Bien que les systèmes de reconnaissance faciale soient largement déployés, garantir leur fiabilité démographique et leur robustesse dans des conditions visuelles non contrôlées reste un défi crucial. Pour combler cet écart, nous présentons les UFPR-PE, un benchmark pour l’évaluation des biais de reconnaissance faciale utilisant des vidéos publiques de politiciens brésiliens élus annotées avec des catégories officielles de race/couleur autoproclamées. Le jeu de données adopte la taxonomie du recensement brésilien, y compris la catégorie parda, qui n’a pas d’équivalent direct dans les schémas centrés sur les États-Unis ou l’Europe couramment utilisés lors des benchmarks précédents. Notre benchmark est construit à partir de vidéos publiques compressées et conserve des échantillons difficiles afin que les performances puissent être analysées dans des conditions réalistes. Nous décrivons la chaîne de construction, rapportons les statistiques des ensembles et évaluons la performance de reconnaissance face à travers la vérification et l’identification (fermée et ouverte), y compris l’analyse des sous-groupes par race/couleur et niveau de difficulté. Les résultats montrent que la performance en reconnaissance varie considérablement avec la qualité de l’image, et que les écarts de sous-groupes doivent être interprétés conjointement avec la difficulté visuelle plutôt que séparément. Dans l’ensemble, l’UFPR-PE offre un cadre reproductible et démographiquement ancré pour étudier le biais de reconnaissance faciale dans des conditions vidéo publiques difficiles.

Point de départ de la recherche

De nombreux audits démographiques de la reconnaissance faciale utilisent des images fixes sélectionnées et des taxonomies raciales centrées sur les États-Unis ou l’Europe assignées par des tiers. Ces choix ne représentent pas les catégories de recensement auto-déclarées du Brésil, en particulier la parda, et ils suppriment souvent les images difficiles compressées, de profil, occluses et de basse résolution qui dominent les erreurs opérationnelles. Un audit réaliste nécessite une analyse simultanée de la provenance démographique et de la difficulté de l’image.

Méthode

Le jeu de données relie les vidéos publiques de 5 103 politiciens brésiliens élus aux archives électorales officielles et contient 547 519 images de sonde avec des métadonnées de race/couleur, âge et genre.
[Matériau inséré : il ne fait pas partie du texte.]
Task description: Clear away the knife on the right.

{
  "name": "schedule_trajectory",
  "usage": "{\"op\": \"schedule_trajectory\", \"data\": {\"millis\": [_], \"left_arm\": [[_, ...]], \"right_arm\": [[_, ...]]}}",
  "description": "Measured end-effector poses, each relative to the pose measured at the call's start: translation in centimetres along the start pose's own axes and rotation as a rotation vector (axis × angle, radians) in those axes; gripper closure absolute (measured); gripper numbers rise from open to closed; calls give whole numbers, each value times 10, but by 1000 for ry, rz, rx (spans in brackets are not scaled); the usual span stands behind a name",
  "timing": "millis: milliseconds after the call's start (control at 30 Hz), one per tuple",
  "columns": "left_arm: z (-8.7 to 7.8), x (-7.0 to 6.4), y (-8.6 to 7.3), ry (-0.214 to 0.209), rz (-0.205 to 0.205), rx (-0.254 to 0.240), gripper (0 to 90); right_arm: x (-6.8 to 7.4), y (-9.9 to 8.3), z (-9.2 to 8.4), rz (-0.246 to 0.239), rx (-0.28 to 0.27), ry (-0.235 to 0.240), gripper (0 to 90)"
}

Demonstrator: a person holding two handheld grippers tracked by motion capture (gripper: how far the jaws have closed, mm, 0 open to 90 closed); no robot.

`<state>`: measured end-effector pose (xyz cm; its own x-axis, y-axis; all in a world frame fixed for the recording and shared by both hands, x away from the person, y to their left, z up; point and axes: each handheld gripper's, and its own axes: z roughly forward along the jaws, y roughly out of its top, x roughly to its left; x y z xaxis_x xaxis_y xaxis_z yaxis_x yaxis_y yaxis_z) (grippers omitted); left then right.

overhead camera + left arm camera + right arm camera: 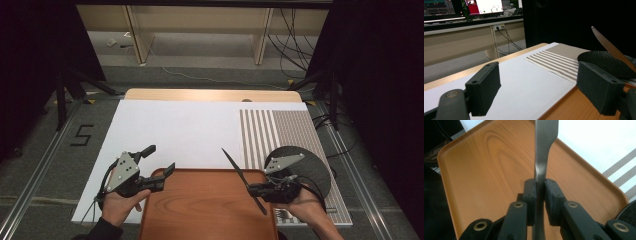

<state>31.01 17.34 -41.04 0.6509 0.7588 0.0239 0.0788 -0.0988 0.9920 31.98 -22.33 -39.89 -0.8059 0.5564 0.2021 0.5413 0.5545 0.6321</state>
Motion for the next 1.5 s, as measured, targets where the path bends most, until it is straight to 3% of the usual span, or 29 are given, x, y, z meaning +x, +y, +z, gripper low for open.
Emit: {"op": "schedule_trajectory", "data": {"millis": [933,1233,1500], "left_arm": [[-1,1,1,1,-2,-7,189],[-2,0,1,1,-1,-8,189],[-1,0,0,1,-2,-7,188]], "right_arm": [[20,-6,20,28,105,15,805],[25,-8,21,23,129,12,805],[31,-11,27,7,188,16,805]]}}
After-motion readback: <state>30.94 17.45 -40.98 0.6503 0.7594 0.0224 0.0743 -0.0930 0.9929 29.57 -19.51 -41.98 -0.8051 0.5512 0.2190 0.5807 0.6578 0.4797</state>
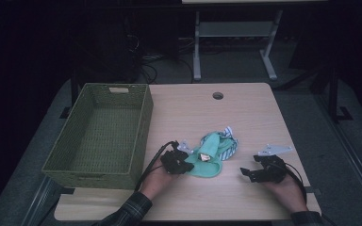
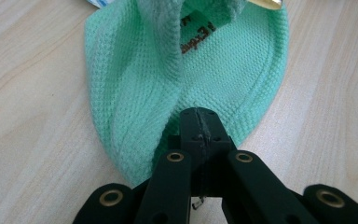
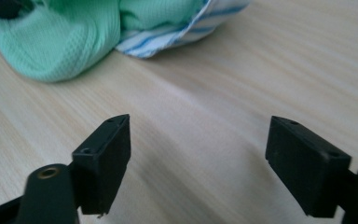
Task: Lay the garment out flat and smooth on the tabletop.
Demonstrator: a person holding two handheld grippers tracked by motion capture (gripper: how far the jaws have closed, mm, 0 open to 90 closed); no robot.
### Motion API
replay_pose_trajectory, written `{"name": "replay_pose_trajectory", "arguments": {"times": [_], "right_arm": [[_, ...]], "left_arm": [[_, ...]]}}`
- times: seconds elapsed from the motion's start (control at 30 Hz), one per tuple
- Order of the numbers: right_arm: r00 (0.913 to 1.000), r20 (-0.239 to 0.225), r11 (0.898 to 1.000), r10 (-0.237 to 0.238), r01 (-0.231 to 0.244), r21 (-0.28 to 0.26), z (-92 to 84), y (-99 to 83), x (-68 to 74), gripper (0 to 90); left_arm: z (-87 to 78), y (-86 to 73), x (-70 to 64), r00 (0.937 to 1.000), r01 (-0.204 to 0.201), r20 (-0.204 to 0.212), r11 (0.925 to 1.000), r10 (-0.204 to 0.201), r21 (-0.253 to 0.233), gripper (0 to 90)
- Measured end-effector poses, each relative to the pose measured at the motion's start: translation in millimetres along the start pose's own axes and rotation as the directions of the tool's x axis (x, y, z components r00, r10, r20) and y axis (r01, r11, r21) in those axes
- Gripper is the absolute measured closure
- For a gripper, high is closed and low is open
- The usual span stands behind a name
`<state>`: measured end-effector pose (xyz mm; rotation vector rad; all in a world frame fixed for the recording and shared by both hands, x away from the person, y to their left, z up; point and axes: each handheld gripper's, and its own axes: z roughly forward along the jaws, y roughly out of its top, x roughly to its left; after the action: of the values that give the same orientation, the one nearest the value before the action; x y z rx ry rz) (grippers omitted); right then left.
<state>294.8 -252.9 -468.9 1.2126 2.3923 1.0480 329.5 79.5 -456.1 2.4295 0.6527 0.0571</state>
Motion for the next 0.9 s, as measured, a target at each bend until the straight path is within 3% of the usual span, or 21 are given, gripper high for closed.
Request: {"name": "replay_pose_trajectory", "arguments": {"times": [0.13,0.57,0.67,0.9], "right_arm": [[0.9996,-0.028,1.000,0.001,-0.001,-0.021,-5.2,7.6,-3.1,37.9],[0.9971,-0.073,0.995,-0.019,0.012,-0.101,-19.2,44.8,-9.3,62.0],[0.9958,-0.087,0.994,-0.027,0.018,-0.106,-17.8,52.1,-8.9,67.1],[0.9925,-0.112,0.995,-0.049,0.039,-0.091,-3.0,67.5,-4.5,70.5]], "left_arm": [[0.0,0.1,0.3,1.0000,0.004,0.002,1.0000,-0.004,0.001,89.4],[-0.3,1.6,-0.5,1.0000,0.002,-0.004,0.9999,-0.002,0.015,89.5],[0.8,1.2,-1.1,0.9997,0.024,-0.002,0.9997,-0.024,-0.002,89.5],[0.3,1.5,-0.8,0.9999,0.016,-0.004,0.9998,-0.016,0.008,89.5]]}}
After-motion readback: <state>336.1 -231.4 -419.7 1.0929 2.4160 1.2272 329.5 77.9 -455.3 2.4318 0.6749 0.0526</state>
Il préserve la compression incontrôlée et les échantillons de défi, anonymise les visages incidentels et stratatifie les sondes en sous-ensembles faciles, moyens et difficiles après un examen humain exhaustif. Un R50 pré-entraîné par WebFace260M avec ArcFace est évalué sur environ 11,5 millions de paires de vérification authentiques et d’imposteur, un appariement cumulatif fermé et des protocoles FNIR/FPIR ouvert, avec des résultats répartis entre groupes blancs, noirs, parda, jaunes et indigènes.

À retenir

Les tableaux de bord d’équité doivent stratifier par difficulté de capture et utiliser des étiquettes démographiques localement significatives. UFPR-PE propose un test de résistance brésilien solide, mais sa conclusion la plus importante est méthodologique : les écarts de sous-groupes peuvent être mal interprétés lorsque un déséquilibre sévère de qualité d’image est caché dans une seule moyenne.